■ TASK TO CARRY OUT ■
The answer must consist only of the lines from the line with "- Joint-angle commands" to the line with "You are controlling", both included, exactly as they stand below.

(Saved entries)

>>>

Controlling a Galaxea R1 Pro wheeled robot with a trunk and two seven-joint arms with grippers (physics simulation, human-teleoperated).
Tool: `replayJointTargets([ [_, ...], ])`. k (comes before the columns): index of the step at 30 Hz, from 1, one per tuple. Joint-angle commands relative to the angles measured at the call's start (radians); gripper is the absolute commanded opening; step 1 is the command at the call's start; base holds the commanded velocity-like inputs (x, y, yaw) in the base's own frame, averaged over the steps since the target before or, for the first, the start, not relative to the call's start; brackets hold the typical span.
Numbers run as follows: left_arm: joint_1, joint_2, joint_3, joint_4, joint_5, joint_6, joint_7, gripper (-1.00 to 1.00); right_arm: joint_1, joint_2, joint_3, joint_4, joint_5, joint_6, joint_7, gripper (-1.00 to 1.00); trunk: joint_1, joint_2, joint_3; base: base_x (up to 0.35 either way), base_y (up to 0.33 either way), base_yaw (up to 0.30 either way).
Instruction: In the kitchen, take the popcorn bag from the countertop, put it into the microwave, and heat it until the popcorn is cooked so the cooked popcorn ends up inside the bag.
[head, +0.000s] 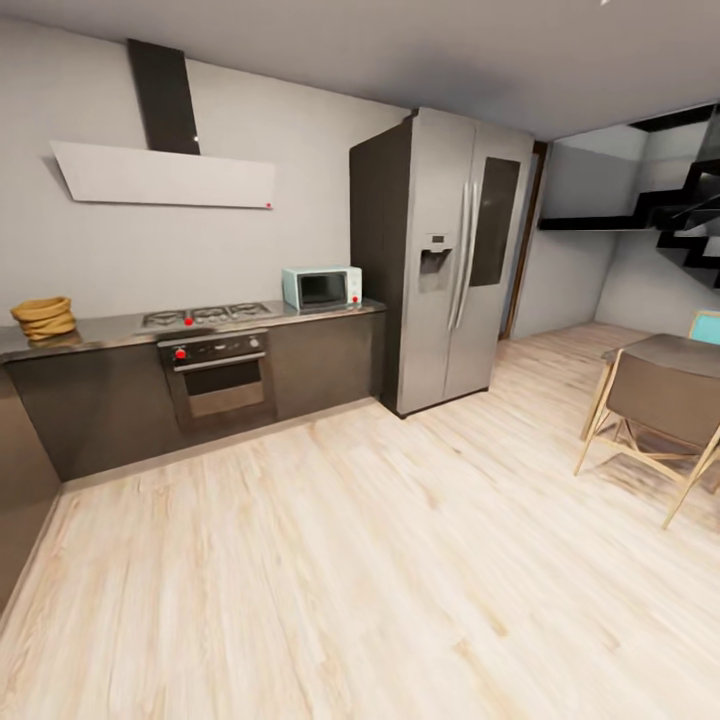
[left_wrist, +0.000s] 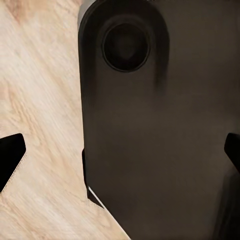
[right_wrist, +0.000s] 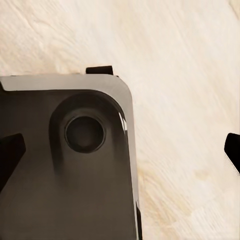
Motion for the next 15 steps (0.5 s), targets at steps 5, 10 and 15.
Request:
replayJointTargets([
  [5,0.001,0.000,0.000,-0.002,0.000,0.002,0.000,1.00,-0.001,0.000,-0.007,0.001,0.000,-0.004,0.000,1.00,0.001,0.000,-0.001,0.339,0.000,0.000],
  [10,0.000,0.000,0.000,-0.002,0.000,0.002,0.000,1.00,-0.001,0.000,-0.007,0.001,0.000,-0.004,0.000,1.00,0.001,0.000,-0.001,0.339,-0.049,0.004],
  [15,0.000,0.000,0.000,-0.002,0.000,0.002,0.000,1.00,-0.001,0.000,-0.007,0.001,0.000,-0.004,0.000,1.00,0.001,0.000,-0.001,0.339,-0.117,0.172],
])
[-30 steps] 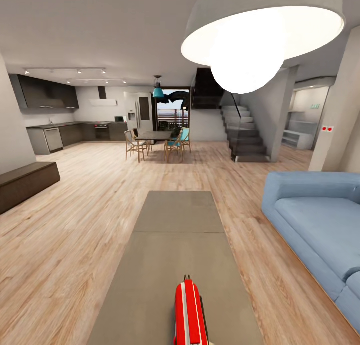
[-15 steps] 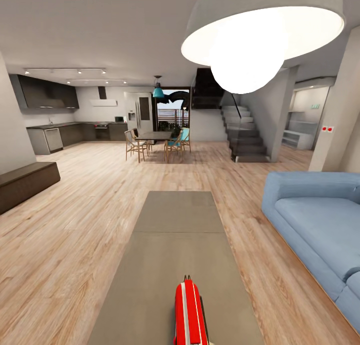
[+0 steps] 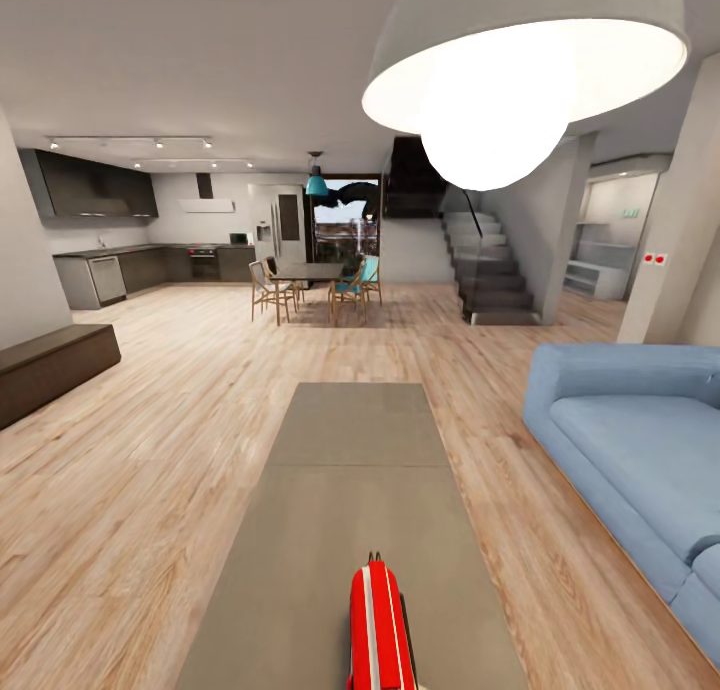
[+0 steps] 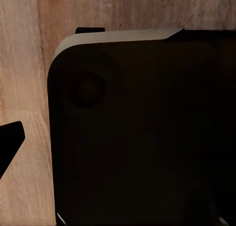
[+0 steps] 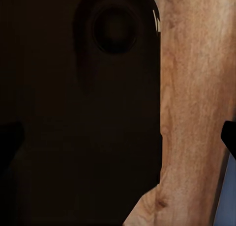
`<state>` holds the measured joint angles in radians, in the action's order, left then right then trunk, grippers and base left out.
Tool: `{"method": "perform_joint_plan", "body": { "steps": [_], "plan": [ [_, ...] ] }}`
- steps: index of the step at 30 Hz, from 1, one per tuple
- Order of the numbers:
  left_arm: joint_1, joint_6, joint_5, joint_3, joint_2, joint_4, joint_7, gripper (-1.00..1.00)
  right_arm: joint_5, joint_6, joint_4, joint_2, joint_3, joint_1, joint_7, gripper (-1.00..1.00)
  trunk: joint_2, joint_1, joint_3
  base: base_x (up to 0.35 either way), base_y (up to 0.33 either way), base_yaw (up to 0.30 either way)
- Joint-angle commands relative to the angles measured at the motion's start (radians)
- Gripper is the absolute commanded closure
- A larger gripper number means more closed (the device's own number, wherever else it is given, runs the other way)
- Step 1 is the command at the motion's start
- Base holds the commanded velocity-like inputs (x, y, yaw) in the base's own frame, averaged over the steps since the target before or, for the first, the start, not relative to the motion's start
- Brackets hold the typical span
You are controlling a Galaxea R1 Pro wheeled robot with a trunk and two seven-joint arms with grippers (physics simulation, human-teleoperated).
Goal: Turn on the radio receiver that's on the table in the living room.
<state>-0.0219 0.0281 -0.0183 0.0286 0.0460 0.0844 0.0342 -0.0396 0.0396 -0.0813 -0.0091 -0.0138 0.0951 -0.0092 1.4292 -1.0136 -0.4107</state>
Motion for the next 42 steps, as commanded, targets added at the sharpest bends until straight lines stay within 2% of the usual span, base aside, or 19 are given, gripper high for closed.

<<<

■ WRITTEN SOLUTION ■
- Joint-angle commands relative to the angles measured at the motion's start (radians)
- Gripper is the absolute commanded closure
- A larger gripper number means more closed (the device's own number, wherever else it is given, runs the other way)
- Step 1 is the command at the motion's start
- Base holds the commanded velocity-like inputs (x, y, yaw) in the base's own frame, averaged over the steps since the target before or, for the first, the start, not relative to the motion's start
- Brackets hold the typical span
You are controlling a Galaxea R1 Pro wheeled robot with a trunk and two seven-joint arms with grippers (physics simulation, human-teleoperated).

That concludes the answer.